**What this task involves**
Nothing but the pictures is dropped; write out all the remaining data below exactly.
Given material below:
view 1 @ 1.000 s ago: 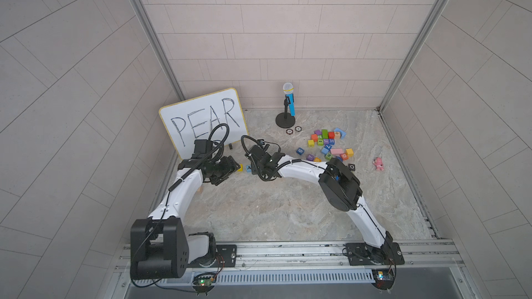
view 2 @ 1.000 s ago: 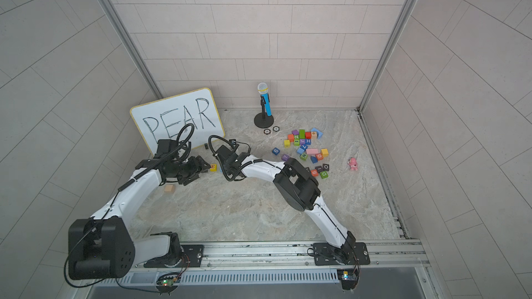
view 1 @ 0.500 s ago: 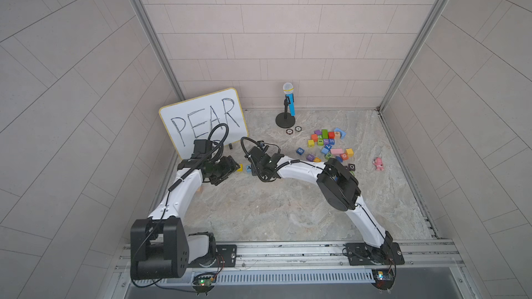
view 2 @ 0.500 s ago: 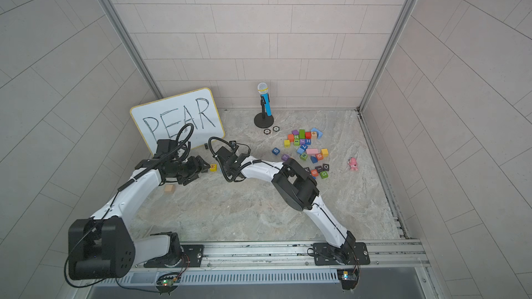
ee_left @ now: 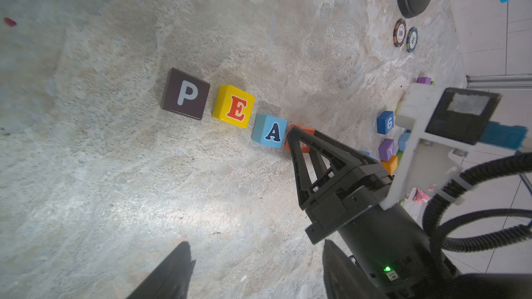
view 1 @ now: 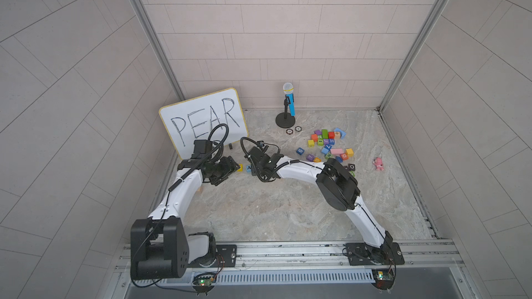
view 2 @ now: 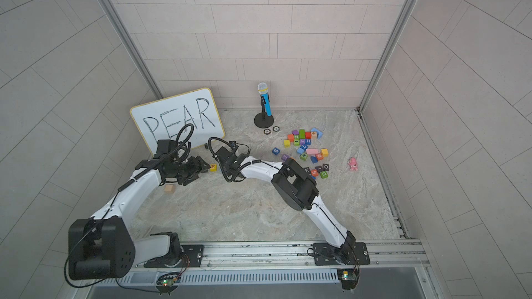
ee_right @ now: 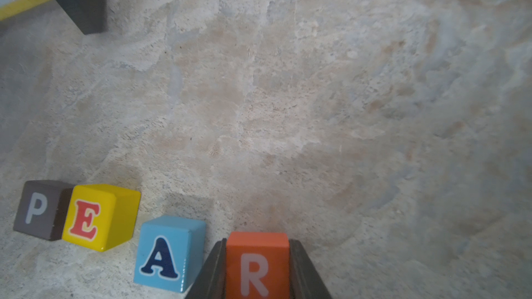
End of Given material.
**Your response**
view 1 @ 1.000 s ago: 
view 2 @ 1.000 s ago: 
view 1 @ 0.500 s ago: 
view 2 @ 0.500 s ago: 
ee_left @ now: 
view 1 @ now: 
view 2 @ now: 
ee_right @ now: 

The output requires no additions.